Knud Rasmussen (left) with Mrs. Arnalulunguak & Mr. Meetek, 1924 
A treasured member of the team was Dr Robert Headland, a very experienced polar explorer and historian: his passion is historical geography in the polar regions. He is a senior associate of the Scott Polar Research Institute at the University of Cambridge: a fellow of the Royal Geographical Society: a member of the Institute for Historical Research, University of London: and an author.  
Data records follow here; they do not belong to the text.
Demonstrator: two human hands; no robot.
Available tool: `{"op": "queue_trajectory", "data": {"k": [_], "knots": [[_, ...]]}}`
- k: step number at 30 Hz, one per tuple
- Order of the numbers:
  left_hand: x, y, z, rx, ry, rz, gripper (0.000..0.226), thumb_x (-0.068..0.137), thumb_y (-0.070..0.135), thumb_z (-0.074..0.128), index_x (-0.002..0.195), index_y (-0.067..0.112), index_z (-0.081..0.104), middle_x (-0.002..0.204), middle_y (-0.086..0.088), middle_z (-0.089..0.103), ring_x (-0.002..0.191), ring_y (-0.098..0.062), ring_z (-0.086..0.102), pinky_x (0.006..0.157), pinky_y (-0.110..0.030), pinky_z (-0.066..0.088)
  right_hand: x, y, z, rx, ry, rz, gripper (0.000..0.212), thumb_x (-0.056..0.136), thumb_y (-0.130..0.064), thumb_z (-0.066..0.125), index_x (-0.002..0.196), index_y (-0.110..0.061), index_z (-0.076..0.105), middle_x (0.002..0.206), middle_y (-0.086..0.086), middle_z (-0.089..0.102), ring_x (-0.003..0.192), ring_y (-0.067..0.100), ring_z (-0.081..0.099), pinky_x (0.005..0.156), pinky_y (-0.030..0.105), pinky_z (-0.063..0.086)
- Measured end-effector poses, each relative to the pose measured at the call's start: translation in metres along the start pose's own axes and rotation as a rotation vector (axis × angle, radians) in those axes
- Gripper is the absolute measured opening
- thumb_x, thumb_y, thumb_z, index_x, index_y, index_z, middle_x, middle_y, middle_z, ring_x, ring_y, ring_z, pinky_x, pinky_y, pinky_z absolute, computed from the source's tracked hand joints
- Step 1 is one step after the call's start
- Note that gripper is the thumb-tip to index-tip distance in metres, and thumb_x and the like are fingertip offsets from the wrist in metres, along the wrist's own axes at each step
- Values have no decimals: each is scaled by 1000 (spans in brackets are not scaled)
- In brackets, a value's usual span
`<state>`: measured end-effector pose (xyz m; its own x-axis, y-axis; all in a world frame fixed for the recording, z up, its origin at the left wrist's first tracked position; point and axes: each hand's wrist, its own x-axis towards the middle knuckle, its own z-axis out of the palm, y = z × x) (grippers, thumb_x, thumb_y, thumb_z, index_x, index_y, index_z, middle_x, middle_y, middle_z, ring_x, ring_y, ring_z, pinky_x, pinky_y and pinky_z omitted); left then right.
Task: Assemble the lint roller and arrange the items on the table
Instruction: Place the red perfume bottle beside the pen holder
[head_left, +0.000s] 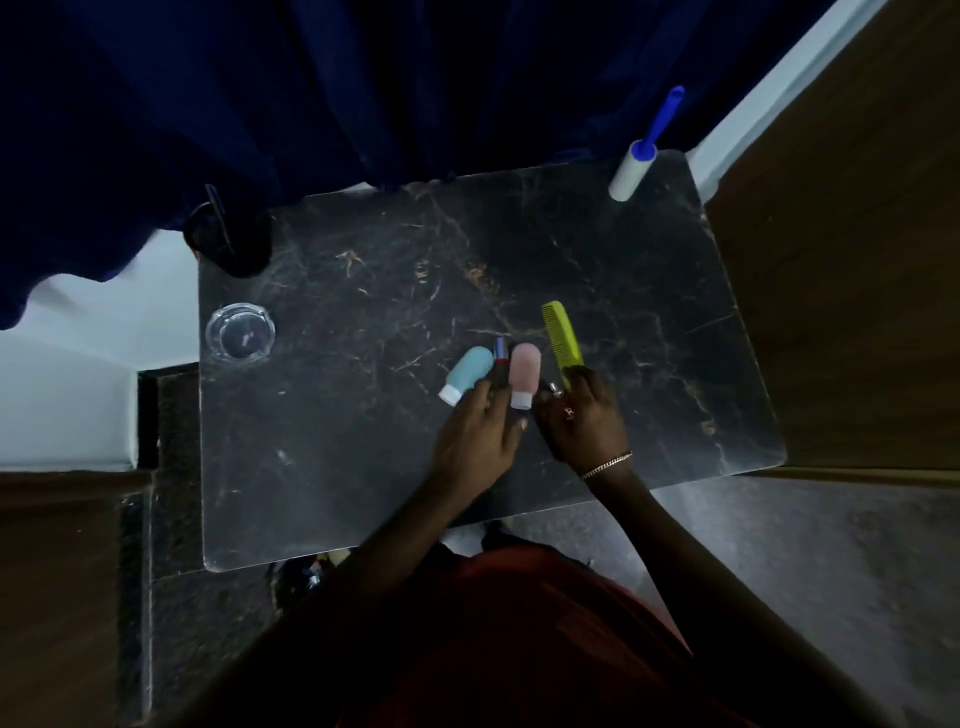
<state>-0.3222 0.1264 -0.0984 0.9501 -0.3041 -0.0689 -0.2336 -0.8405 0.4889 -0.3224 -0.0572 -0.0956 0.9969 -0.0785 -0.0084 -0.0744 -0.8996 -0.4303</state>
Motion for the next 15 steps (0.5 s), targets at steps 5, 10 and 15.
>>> {"op": "queue_trajectory", "data": {"k": [5, 10, 15], "knots": [[5, 45, 40, -500, -201, -519, 39, 91, 40, 72, 114, 10, 64, 96, -5, 70, 94, -27, 69, 77, -32, 51, -9, 43, -10, 45, -155, 258, 38, 91, -29, 69, 118, -3, 64, 118, 21, 60, 103, 43, 63, 84, 44, 54], [16, 65, 64, -711, -234, -730, 33, 92, 36, 74, 96, 3, 71, 92, -20, 78, 89, -35, 75, 83, -43, 58, -13, 66, -10, 38, -310, 346, 36, 93, -41, 63, 110, -9, 64, 110, 17, 63, 105, 38, 64, 84, 41, 53], [23, 75, 73, -813, -247, -799, 31, 94, 32, 72, 104, 2, 74, 102, -19, 77, 96, -36, 74, 93, -53, 58, -15, 67, -4, 111, -432, 394, 47, 88, -45, 68, 117, -8, 61, 111, 17, 69, 102, 36, 67, 84, 36, 55]]}}
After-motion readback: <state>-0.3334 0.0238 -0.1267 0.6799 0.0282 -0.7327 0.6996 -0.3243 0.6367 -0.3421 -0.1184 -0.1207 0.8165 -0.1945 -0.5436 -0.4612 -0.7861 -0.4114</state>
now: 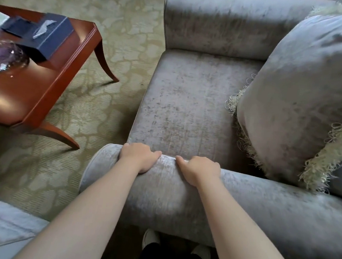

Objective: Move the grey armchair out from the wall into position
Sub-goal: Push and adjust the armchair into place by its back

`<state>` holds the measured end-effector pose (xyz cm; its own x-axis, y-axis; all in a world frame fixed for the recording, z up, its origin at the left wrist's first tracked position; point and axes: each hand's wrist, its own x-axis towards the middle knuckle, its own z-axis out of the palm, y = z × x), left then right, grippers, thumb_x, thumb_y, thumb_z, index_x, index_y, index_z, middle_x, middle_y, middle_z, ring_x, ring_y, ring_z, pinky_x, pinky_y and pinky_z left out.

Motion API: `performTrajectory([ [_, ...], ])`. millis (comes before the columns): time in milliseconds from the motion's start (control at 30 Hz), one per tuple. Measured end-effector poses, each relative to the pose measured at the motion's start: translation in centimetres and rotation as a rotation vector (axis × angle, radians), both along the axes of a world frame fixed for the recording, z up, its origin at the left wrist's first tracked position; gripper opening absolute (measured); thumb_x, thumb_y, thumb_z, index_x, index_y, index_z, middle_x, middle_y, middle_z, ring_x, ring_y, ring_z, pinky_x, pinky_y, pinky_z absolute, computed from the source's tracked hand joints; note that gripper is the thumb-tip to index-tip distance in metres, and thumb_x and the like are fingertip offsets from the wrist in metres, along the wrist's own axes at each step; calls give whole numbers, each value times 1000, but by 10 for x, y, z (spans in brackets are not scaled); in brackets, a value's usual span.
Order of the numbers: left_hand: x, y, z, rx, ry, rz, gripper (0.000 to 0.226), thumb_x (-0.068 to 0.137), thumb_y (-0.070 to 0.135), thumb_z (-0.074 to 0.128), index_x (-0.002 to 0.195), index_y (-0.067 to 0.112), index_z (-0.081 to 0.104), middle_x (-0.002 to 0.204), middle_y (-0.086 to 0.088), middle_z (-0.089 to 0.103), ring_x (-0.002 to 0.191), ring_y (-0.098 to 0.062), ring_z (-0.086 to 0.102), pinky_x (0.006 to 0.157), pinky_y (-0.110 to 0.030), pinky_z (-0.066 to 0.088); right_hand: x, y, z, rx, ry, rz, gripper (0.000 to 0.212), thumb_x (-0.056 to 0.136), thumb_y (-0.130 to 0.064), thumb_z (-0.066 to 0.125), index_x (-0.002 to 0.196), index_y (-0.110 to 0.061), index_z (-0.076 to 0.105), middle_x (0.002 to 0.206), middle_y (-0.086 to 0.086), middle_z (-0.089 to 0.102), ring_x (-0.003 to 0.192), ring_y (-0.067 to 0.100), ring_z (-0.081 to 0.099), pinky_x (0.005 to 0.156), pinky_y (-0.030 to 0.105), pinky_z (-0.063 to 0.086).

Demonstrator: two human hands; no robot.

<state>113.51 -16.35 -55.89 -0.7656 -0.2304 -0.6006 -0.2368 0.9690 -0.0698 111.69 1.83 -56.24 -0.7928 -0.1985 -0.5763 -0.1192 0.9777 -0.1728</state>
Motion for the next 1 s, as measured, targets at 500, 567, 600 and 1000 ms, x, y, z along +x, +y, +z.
performTrajectory([
  [500,16,12,11,-14,-56,-10,52,93,39,17,118,17,57,125,-7,56,117,-25,48,96,-41,31,23,30,13,-105,63,40,58,93,-57,25,108,-13,60,116,9,60,108,28,55,89,39,36],
  [567,12,20,14,-59,-95,66,53,93,39,18,126,16,52,133,-8,50,124,-26,42,101,-42,27,29,59,18,-165,149,39,47,94,-52,30,98,-15,58,108,6,60,102,27,55,85,37,38],
  [600,10,27,16,-88,-119,106,54,93,38,18,131,15,49,137,-9,46,128,-27,39,103,-43,25,31,79,20,-172,186,23,42,94,-50,32,94,-17,57,104,4,59,99,26,55,83,36,38],
  [1000,2,322,14,244,28,-199,71,91,56,21,135,4,40,136,-19,43,129,-37,30,105,-57,13,1,281,13,137,221,-317,33,91,-39,42,105,-19,63,112,8,56,103,30,57,77,33,45],
])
In addition to the excellent E-Team and historians, something that set this expedition apart for me, was that also travelling with us were two Inuit cultural ambassadors from the Inuit regions we would be visiting: Geela Qaggasig and Eli Qaqqasiq-Taqtu. And also travelling with us is a Professor of  Archaeology specialising in the Arctic region and in collaboration with the indigenous people of the region (her husband also a renowned archaeologist was travelling with her so we got two for one!). What more could you ask for in an expedition team? We were in for an amazing voyage.  
We set sail as dusk descended sliding silently through the fjord, a journey of around 20 nautical miles.
We were pretty exhausted by the end of that first evening and again fell into bed buzzing with excitement, but bone-weary as our ship quietly navigated further north into the Arctic Circle to Sisimuit.